__Activity__
For this exercise, copy out each line of the material below that includes "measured".
- - -
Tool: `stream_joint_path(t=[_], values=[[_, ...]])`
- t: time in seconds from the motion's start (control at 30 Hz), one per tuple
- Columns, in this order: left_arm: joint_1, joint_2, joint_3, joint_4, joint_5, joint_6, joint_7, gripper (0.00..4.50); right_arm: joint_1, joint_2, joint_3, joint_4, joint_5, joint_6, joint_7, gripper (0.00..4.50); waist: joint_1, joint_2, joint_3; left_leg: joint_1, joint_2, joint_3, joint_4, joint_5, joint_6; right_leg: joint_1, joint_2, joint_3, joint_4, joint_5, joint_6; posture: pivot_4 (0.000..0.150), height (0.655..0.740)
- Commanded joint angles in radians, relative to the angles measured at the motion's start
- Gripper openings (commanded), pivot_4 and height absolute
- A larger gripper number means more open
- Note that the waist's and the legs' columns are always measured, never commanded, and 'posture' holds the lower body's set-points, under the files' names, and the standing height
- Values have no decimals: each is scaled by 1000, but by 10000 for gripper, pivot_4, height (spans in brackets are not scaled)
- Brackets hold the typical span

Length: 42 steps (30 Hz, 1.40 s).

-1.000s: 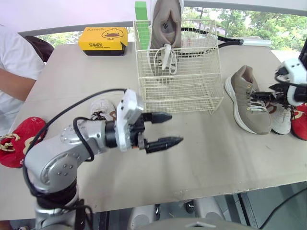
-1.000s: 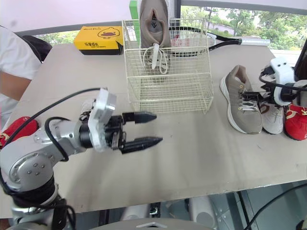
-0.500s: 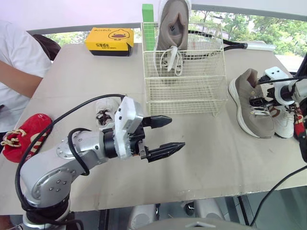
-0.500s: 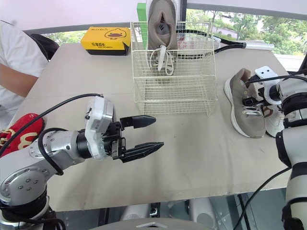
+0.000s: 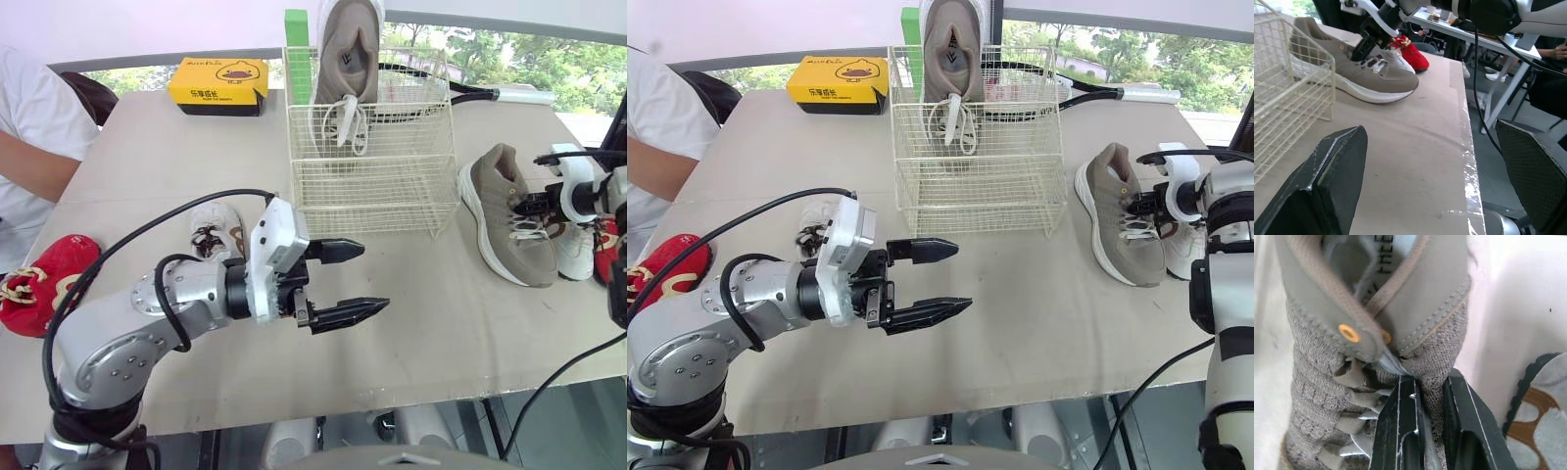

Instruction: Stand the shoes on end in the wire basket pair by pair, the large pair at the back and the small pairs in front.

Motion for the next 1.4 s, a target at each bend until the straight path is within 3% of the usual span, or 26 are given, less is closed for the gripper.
stream_joint_path(t=[0.03, 0.13, 0.23, 0.37, 0.53, 0.87, 1.17, 1.4], values=[[-14, 15, -20, 2, 11, -36, -25, 45000, 8, -67, -141, -208, 101, 70, -32, 91, -2, 4, 2, 0, 0, 1, 0, 0, 0, 0, 0, 1, 0, 0, 0, 1500, 7400], [-17, 5, -35, 23, 33, -62, -25, 45000, 76, -63, -333, -582, 231, 169, -103, 91, 2, 15, 9, -2, -1, 1, 0, 0, 0, -2, 0, 1, 0, 0, 1, 1500, 7400], [25, -28, -8, 39, 69, -125, -1, 45000, 77, 18, -438, -878, 320, 188, -207, 91, -4, 19, 11, -3, 0, 1, -2, 0, 0, -5, 2, 2, 1, 2, 6, 1500, 7400], [119, -135, 35, 39, 136, -290, 3, 45000, -31, 200, -524, -999, 410, 16, -343, 91, -19, 19, 11, -1, 2, -1, -5, 0, 0, -6, 5, 1, 1, 2, 5, 1500, 7400], [243, -209, 127, 17, 86, -374, 52, 45000, -134, 306, -420, -879, 325, -290, -417, 91, -17, 18, 11, -2, 2, 0, -6, 0, 0, -6, 4, 0, 0, 2, 4, 1500, 7400], [531, -265, 204, -129, 163, -555, 83, 45000, -227, 414, -296, -512, 203, -841, -424, 91, -18, 18, 11, -5, 1, 4, -8, -1, 2, -5, -2, 2, -10, 3, 5, 1500, 7400], [640, -264, 178, -181, 217, -635, 92, 45000, -287, 465, -269, -238, 166, -1071, -432, 91, -22, 18, 11, -3, 2, 3, -18, -1, 1, -6, -1, 0, -13, 3, 5, 1500, 7400], [613, -279, 174, -146, 279, -725, 77, 45000, -178, 498, -250, -149, 146, -1148, -425, 91, -23, 14, 8, 1, 2, 4, -17, 0, 1, -2, -1, 1, -13, 1, 1, 1500, 7400]])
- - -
__Answer to this exercise__
- Commanded joint angles in radians, relative to the angles measured at the motion's start
- Note that the waist's and the legs' columns are always measured, never commanded, and 'posture' holds the lower body's set-points, under the files' names, and the standing height

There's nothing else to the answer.